- WHAT IS NEEDED:
Below are the entries. Set down exactly the line containing "Outline the dark red grape" and each line after it.

- MATERIAL PROVIDED:
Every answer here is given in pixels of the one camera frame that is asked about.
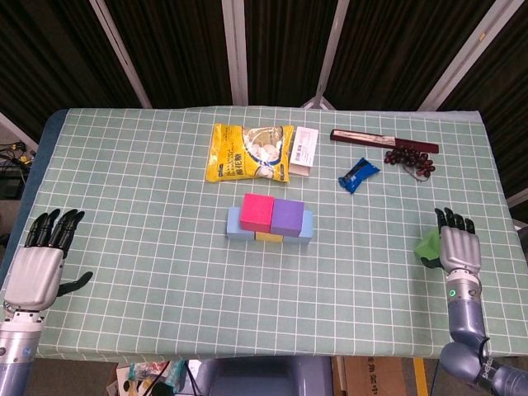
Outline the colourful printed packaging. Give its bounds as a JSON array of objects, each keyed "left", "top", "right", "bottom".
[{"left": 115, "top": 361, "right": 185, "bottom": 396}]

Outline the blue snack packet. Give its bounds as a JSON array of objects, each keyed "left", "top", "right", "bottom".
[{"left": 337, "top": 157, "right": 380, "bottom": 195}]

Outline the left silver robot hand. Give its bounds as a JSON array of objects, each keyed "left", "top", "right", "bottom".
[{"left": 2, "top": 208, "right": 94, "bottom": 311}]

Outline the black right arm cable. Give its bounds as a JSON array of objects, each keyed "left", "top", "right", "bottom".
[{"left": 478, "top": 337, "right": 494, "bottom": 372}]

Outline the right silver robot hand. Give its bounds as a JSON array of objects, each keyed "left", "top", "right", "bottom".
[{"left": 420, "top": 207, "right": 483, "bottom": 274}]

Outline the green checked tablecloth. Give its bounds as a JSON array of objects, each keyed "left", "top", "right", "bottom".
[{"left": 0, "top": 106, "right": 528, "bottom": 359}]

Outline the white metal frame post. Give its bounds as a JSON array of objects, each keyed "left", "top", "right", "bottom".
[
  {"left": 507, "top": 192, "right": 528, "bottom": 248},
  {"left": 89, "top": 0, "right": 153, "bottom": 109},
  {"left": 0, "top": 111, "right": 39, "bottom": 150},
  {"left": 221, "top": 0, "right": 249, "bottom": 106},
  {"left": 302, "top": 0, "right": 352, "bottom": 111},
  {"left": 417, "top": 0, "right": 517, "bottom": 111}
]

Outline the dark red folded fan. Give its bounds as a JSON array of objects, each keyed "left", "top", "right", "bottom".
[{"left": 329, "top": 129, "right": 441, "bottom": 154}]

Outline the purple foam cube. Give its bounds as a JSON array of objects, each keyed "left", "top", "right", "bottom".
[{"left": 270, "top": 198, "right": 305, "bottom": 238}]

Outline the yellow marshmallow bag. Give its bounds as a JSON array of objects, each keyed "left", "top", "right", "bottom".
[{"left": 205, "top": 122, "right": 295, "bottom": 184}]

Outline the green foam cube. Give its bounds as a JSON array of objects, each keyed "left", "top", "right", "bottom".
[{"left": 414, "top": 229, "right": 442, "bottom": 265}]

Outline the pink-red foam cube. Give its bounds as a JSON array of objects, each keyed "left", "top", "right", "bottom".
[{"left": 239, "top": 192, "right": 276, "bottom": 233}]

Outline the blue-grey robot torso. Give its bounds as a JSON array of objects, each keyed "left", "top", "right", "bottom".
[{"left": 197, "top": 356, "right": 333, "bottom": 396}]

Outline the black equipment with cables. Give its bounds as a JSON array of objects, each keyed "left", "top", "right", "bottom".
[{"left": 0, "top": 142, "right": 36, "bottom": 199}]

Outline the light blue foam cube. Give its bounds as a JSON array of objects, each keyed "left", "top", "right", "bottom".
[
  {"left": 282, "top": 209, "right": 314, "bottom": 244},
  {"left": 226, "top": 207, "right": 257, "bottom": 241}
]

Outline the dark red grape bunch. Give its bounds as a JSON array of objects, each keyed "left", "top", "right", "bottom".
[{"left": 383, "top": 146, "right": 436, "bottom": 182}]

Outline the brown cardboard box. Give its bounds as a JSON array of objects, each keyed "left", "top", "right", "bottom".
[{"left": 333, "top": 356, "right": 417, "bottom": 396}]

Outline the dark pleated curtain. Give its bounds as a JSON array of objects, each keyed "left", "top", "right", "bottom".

- ANSWER BOX:
Outline the dark red grape bunch. Give its bounds as a JSON array of objects, each keyed "left", "top", "right", "bottom".
[{"left": 383, "top": 146, "right": 436, "bottom": 182}]

Outline the brown cardboard box. Give its bounds as a JSON array of objects, each keyed "left", "top", "right", "bottom".
[{"left": 333, "top": 356, "right": 417, "bottom": 396}]

Outline the dark pleated curtain. Give its bounds as a JSON array of objects, each keyed "left", "top", "right", "bottom".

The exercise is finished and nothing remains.